На одной ноге Арон начал прыгать обратно. Это было путешествие в несколько этапов. По пути он сломал хорошую палку, но земля была мягкая, болотистая, и толку от нее было мало. Только к вечеру Арон добрался до своего лагеря.
– Хороший пес, – похвалил он Лурва, который всю дорогу тащил сапог в зубах. – Теперь беги к лошадям, Лурв!
Собака послушалась. Арон лег, натянув на себя одеяло. События дня оставили внутри него только пустоту. Он погрузился в забытье, не имевшее ничего общего со сном. Ему не давало заснуть ощущение тревоги. Непрошеные мысли, нежеланные картины были сильнее его. Его словно втягивало в водоворот, из которого нельзя было выбраться. Все вокруг кружилось.
Он падал в бездонный колодец, пока вдруг не открывал глаза и не мог понять, где он. И снова его охватывала тревога. Снова ощущалась боль в ноге. Он ворочался под одеялом, вздрагивая от уколов стыда, точно от ударов. Как он мог быть таким беспечным? Даже сон не давал ему забыться.

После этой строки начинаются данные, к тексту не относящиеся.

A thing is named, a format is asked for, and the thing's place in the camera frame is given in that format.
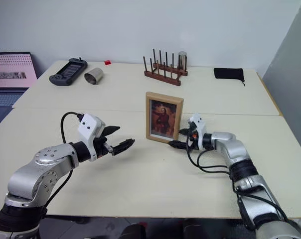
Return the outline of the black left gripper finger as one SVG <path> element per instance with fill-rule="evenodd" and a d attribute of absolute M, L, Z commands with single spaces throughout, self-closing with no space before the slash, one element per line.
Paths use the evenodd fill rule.
<path fill-rule="evenodd" d="M 130 148 L 134 144 L 134 142 L 135 142 L 135 140 L 130 138 L 130 139 L 126 139 L 125 141 L 121 142 L 117 146 L 112 147 L 112 149 L 113 149 L 112 155 L 115 156 L 119 153 L 126 151 L 128 148 Z"/>
<path fill-rule="evenodd" d="M 111 135 L 119 129 L 120 129 L 119 126 L 113 126 L 113 125 L 107 126 L 103 129 L 102 137 L 106 137 L 108 135 Z"/>

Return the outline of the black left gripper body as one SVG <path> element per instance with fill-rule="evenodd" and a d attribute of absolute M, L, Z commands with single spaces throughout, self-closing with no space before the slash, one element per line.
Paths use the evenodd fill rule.
<path fill-rule="evenodd" d="M 94 146 L 97 158 L 100 158 L 109 153 L 112 155 L 114 154 L 114 149 L 111 146 L 109 146 L 106 142 L 107 142 L 107 138 L 104 136 L 94 138 L 93 146 Z"/>

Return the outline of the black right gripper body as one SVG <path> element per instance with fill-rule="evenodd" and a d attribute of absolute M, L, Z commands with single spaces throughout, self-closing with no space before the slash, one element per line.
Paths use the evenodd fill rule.
<path fill-rule="evenodd" d="M 198 150 L 198 131 L 196 127 L 189 126 L 187 133 L 187 147 L 189 150 Z"/>

Только к утру, когда солнце уже начинало согревать землю, Арону удалось наконец заснуть. Только тогда тревога отпустила его, открыв дверь в другие комнаты.
Когда Арон открыл глаза, дело шло к полудню. Небо затянуло серой пеленой, и в воздухе пахло дождем. Арон лежал, глядя на крышу шалаша и вспоминая события вчерашнего дня. С тяжелым вздохом он приподнялся, и в глаза ему бросился узелок из светло-коричневой ткани, лежавший рядом с ним. Какое-то время Арон недоуменно смотрел на него. Потом резко сел и взял узелок.
Кто-то принес припасы утром? Нет, не может быть! Они приезжали сюда всего неделю назад. И узелок выглядел по-другому. Арон сидел и держал его в руках. Пальцы судорожно вцепились в свою добычу.
Внутри узелка оказались бинты и маленькая бутылочка с какой-то мазью, очевидно целебной.
Арон снова опустился на подстилку. Прижал узелок к лицу. Его охватила радость. Такая мощная и огромная радость накрыла его с головой, что ему захотелось защититься от нее, спрятаться.